The Japanese, Who Forget
Shuntaro Matsubara
(condensed script, by Chiten)

This is a representative work of Shuntaro Matsubara, whose earlier play YAMAYAMA (I Would Prefer Not to) (premiered in 2017) was the winner of the 63rd Kishida Drama Award. This play takes as its subject the work of folklorist Tsuneichi Miyamoto, who traveled to every corner of Japan to listen to and record local folklore, and the motif for this play is Miyamoto’s book Wasurerareta Nihonjin (Forgotten Japanese) which contains the voices of the common people. Matsubara's long text for Wasureru Nihonjin was condensed for the stage by Motoi Miura, artistic director of the theater company Chiten, and it was staged in collaboration with the Kanagawa Arts Theatre.

The Japanese, Who Forget
The Japanese, Who Forget

The Japanese, Who Forget
(Apr. 13 – 23, 2017 at KAAT Kanagawa Art Theatre-Medium Studio)

Data :
Premiere: 2017

The center of the stage is cordoned off into a square by a boundary of crude red and white braided ropes, and a wooden ship is placed in the middle of it.

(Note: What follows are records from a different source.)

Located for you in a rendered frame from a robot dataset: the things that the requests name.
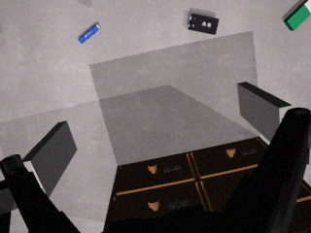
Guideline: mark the green and white eraser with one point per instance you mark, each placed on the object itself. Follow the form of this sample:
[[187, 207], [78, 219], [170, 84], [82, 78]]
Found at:
[[299, 15]]

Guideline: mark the small brown chest of drawers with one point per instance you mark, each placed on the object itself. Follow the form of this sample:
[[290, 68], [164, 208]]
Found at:
[[197, 181]]

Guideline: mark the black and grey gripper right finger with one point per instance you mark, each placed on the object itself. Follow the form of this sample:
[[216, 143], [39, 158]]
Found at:
[[269, 195]]

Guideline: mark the black nine-volt battery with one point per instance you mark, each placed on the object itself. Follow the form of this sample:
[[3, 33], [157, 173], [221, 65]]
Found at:
[[203, 24]]

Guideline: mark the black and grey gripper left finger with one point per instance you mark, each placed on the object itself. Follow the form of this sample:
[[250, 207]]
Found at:
[[46, 162]]

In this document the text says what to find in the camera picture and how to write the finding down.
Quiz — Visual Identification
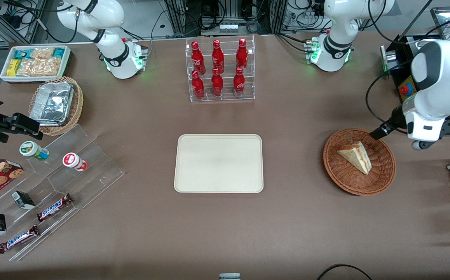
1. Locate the silver foil tray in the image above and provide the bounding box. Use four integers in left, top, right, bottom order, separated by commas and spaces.
29, 81, 74, 126

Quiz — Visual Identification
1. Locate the light tan wicker basket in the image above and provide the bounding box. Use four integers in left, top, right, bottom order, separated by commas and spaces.
28, 76, 84, 136

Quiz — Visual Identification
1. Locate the triangular wrapped sandwich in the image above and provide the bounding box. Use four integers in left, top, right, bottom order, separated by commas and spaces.
337, 141, 372, 175

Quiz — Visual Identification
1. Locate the brown round wicker basket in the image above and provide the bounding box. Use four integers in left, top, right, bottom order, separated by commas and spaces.
323, 128, 397, 196

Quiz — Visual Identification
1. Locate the cream rectangular serving tray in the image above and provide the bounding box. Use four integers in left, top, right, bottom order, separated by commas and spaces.
174, 134, 264, 194

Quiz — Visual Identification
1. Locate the green lid yogurt cup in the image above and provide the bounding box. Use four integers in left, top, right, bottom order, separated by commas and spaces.
19, 141, 50, 161

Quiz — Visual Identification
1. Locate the yellow snack packet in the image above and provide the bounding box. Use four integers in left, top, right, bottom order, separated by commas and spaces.
7, 59, 22, 77

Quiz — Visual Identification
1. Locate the yellow emergency stop button box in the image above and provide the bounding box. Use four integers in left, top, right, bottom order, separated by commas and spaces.
398, 75, 418, 102

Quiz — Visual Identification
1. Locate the clear bag of crackers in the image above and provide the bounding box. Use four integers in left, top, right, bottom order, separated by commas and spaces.
31, 47, 55, 61
17, 58, 61, 77

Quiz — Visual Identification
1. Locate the red lid yogurt cup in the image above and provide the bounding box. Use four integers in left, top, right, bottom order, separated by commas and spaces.
62, 152, 89, 172

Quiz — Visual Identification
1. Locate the white rectangular snack bin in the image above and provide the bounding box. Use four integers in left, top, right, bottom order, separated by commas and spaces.
0, 45, 72, 84

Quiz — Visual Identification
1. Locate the Snickers chocolate bar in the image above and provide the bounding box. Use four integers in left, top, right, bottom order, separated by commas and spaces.
0, 225, 40, 254
36, 193, 73, 222

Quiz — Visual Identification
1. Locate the clear acrylic step riser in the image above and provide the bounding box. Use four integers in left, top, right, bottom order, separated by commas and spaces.
26, 124, 125, 211
0, 167, 80, 262

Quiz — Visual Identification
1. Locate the metal control box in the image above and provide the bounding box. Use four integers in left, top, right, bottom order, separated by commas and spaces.
380, 34, 435, 74

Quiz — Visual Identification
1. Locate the red cola bottle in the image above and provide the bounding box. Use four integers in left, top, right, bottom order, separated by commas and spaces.
236, 38, 249, 71
191, 70, 205, 100
212, 40, 225, 74
233, 67, 246, 96
211, 68, 224, 97
191, 41, 205, 75

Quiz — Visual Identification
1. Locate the clear acrylic bottle rack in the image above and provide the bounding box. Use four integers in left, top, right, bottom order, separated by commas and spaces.
185, 35, 256, 103

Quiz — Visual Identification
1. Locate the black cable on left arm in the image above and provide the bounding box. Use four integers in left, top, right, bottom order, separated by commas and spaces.
366, 58, 416, 141

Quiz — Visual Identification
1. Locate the black looped cable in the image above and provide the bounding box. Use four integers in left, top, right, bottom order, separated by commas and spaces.
317, 264, 373, 280

There are seven characters in the script, and all of them except “Michiko” are designated by abbreviations for the names of the actors who appear in the play. Various Japanese appear one after another on stage: a man who looks like a sailor, a woman who looks like a shrine priestess, a man who looks like a regular company employee, a high school girl named Michiko, a man who looks like a pilot, a man who looks like Michiko’s father, and a woman who looks like Michiko’s mother. Their fragmented lines end in the questions “Where?” “Who?” “Why?” and are strangely interrupted with shouts of “Wasshoi,” as they begin what appears the be a voyage with no known destination.

There is no distinctive story, and the characters express their own anxieties, frustrations, and resentments, as the fragmentary images continue to pile up.

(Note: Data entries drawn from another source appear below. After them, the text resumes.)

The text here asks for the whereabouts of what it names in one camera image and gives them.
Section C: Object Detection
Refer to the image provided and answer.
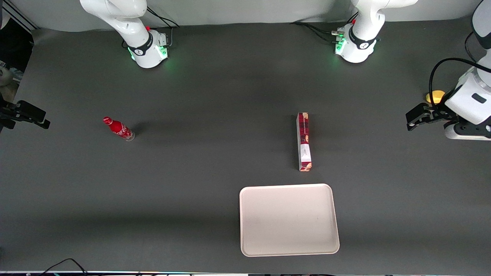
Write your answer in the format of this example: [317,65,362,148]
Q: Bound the yellow round disc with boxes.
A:
[425,90,446,104]

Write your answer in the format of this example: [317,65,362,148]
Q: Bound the dark background object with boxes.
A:
[0,16,36,74]

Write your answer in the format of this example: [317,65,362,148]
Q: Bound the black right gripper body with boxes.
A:
[0,94,18,131]

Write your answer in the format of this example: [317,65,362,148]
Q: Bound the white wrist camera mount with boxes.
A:
[444,122,491,141]

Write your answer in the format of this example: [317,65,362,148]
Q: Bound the black arm base cable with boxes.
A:
[290,21,346,45]
[147,7,181,48]

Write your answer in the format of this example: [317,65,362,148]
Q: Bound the white rectangular plastic tray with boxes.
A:
[239,184,341,257]

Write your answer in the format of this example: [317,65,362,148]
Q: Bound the black right arm base cable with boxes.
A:
[147,7,181,48]

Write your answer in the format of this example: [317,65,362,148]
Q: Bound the aluminium frame rail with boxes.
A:
[0,0,40,31]

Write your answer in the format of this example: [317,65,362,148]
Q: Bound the black left arm base cable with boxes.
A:
[290,21,346,45]

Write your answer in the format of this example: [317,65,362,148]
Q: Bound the red cookie box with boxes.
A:
[296,112,313,172]

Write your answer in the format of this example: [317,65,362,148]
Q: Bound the red cola bottle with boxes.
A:
[102,116,135,141]

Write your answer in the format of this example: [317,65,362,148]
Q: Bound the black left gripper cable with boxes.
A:
[428,32,491,112]

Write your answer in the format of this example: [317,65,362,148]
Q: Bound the thin black table edge cable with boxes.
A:
[38,258,91,276]

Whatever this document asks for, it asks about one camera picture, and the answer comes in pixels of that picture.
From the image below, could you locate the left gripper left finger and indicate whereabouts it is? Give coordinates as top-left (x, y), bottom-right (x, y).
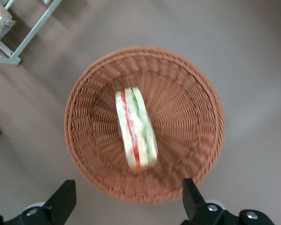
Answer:
top-left (0, 179), bottom-right (77, 225)

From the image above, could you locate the white wire display rack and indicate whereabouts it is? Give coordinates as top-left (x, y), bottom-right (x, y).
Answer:
top-left (0, 0), bottom-right (63, 66)

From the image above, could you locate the brown round wicker basket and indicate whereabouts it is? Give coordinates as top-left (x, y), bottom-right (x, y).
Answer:
top-left (64, 46), bottom-right (226, 206)

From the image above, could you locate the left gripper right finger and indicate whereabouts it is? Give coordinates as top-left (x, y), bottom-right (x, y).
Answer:
top-left (181, 178), bottom-right (276, 225)

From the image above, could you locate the plastic-wrapped triangle sandwich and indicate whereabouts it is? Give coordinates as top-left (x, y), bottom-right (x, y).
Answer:
top-left (114, 86), bottom-right (159, 171)

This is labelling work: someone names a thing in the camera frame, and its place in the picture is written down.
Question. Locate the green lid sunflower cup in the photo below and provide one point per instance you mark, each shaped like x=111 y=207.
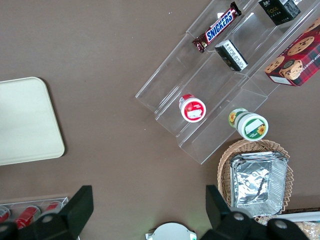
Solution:
x=252 y=126

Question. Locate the aluminium foil tray stack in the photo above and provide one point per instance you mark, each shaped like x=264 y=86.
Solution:
x=257 y=185

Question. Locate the light wicker basket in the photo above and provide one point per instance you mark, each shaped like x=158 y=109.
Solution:
x=225 y=160

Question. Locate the red lid cup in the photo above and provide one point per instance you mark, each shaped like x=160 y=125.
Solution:
x=193 y=110

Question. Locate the clear acrylic step display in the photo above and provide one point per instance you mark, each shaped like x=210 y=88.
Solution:
x=162 y=82

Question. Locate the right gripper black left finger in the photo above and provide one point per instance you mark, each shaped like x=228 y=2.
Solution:
x=75 y=207

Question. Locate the cream plastic tray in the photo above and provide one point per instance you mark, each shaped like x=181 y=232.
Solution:
x=25 y=120

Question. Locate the red cola bottle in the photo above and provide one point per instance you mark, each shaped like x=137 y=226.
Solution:
x=26 y=216
x=53 y=206
x=3 y=213

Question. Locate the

In the production directed by Miura, as if to represent “Japanese who forget” in order to avoid confronting reality, the characters basically walk sideways in the sliding-foot style, swaying around with their hands pointing fingers here and there.

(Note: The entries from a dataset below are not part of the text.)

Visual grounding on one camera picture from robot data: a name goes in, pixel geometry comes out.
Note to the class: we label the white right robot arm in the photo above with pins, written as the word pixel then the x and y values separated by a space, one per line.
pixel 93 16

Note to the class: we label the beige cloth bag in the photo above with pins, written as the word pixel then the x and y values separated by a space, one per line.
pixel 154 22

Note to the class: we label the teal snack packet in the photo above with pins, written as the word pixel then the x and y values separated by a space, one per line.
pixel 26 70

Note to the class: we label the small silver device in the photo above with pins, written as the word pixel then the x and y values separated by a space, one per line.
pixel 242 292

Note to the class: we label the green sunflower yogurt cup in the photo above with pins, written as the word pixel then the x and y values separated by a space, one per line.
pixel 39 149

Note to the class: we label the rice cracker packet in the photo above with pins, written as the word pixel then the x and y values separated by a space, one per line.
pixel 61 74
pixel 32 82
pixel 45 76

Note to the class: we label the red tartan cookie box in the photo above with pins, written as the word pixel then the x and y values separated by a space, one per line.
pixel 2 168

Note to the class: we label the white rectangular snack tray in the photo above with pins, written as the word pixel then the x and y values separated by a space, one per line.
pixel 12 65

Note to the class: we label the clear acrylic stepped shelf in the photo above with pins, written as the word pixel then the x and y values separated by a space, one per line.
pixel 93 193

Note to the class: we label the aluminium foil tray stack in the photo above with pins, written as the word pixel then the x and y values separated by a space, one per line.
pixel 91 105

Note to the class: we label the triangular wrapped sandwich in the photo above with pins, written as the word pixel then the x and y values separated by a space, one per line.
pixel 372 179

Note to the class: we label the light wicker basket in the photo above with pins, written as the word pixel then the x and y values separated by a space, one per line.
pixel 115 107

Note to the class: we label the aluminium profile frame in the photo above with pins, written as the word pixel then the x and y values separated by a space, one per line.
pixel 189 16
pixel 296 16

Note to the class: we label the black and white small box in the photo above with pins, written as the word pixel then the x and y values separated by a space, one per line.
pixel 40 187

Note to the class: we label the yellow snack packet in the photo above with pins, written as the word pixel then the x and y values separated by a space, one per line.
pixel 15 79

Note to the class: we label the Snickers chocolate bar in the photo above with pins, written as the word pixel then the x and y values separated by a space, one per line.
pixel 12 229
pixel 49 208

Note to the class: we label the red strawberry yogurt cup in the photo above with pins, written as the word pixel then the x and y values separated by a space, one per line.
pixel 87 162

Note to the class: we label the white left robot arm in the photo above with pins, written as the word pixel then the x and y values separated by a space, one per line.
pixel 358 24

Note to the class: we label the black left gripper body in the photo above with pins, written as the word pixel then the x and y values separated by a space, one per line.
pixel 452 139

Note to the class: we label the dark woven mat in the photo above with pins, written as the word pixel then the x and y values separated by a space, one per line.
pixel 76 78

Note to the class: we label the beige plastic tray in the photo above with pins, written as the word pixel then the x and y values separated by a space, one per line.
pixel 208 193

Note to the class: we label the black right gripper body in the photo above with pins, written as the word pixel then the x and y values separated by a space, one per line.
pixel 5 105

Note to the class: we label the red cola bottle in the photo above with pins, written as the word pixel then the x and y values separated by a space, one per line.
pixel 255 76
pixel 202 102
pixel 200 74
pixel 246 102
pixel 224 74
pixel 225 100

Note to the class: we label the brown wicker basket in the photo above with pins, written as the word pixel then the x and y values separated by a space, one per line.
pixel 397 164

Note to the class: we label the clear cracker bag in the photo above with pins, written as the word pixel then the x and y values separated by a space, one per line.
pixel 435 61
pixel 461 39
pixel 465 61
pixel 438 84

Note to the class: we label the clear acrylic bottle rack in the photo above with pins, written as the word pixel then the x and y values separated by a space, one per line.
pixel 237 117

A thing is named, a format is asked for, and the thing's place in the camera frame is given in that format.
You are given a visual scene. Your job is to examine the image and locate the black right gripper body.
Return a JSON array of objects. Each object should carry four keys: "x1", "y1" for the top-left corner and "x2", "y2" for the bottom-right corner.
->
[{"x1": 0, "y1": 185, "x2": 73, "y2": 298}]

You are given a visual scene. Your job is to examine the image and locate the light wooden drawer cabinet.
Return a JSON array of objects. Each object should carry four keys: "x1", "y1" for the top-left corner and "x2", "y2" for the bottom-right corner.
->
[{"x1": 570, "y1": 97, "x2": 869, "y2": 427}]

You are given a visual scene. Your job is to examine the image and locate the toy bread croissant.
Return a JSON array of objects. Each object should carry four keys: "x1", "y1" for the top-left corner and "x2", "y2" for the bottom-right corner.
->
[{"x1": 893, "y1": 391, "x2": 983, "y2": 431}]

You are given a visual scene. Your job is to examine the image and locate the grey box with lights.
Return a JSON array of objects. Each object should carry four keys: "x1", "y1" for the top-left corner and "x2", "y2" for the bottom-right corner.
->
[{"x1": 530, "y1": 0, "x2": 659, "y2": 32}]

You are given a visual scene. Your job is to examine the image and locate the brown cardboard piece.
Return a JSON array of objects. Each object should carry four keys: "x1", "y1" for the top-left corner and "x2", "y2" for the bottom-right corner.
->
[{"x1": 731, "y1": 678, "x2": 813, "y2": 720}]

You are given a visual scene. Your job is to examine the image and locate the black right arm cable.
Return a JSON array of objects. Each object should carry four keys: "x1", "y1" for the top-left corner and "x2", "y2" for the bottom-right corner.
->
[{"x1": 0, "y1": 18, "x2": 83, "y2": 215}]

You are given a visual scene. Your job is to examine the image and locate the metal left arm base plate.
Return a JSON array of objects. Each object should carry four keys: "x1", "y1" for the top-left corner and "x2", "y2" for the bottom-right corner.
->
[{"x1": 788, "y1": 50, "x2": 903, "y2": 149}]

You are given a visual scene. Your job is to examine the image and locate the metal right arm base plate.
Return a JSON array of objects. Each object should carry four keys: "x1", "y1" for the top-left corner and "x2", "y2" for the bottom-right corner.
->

Also, as if to represent the communal spirit, when the listeners are facing in the same direction that the speaker points to, a chorus of the chant “Wasshoi” is inserted. Punctuated by these shouts of “Wasshoi, Wasshoi,” the conversation progresses as if by a group carrying a mikoshi (portable shrine carried in the festival).

Profile

Born in 1988, Matsubara is a novelist and playwright. He graduated from the Economics Department of Kobe University. After encountering the works of Samuel Beckett and James Joyce, he began writing novels. He then encountered theater upon seeing theater company Chiten’s production of Fatzer, and subsequently released his own first play titled Michiyuki in 2015. That play won the Grand Prize at the 15th AAF Drama Awards. Matsubara has become known for his unique style characterized by long texts filled with powerful words and a narrative style in which the voices of the characters intermingle and eventually fail to come together into a single coherent storyline. In 2017, Matsubara released Wasureru Nihonjin (The Japanese, Who Forget) in a joint production with Kanagawa Arts Theatre (KAAT) (stage composition by Chiten). With its theme of “oblivion,” the play was highly acclaimed as a statement of poignant critique of Japanese society and the mentality of the Japanese after repeated earthquake disasters, noting their expression of fond attention to the dead. In 2018, Matsubara’s play YAMAYAMA (I Would Prefer Not to) also produced as a collaboration with Chiten and KAAT, was the winner of the 63rd Kishida Drama Award.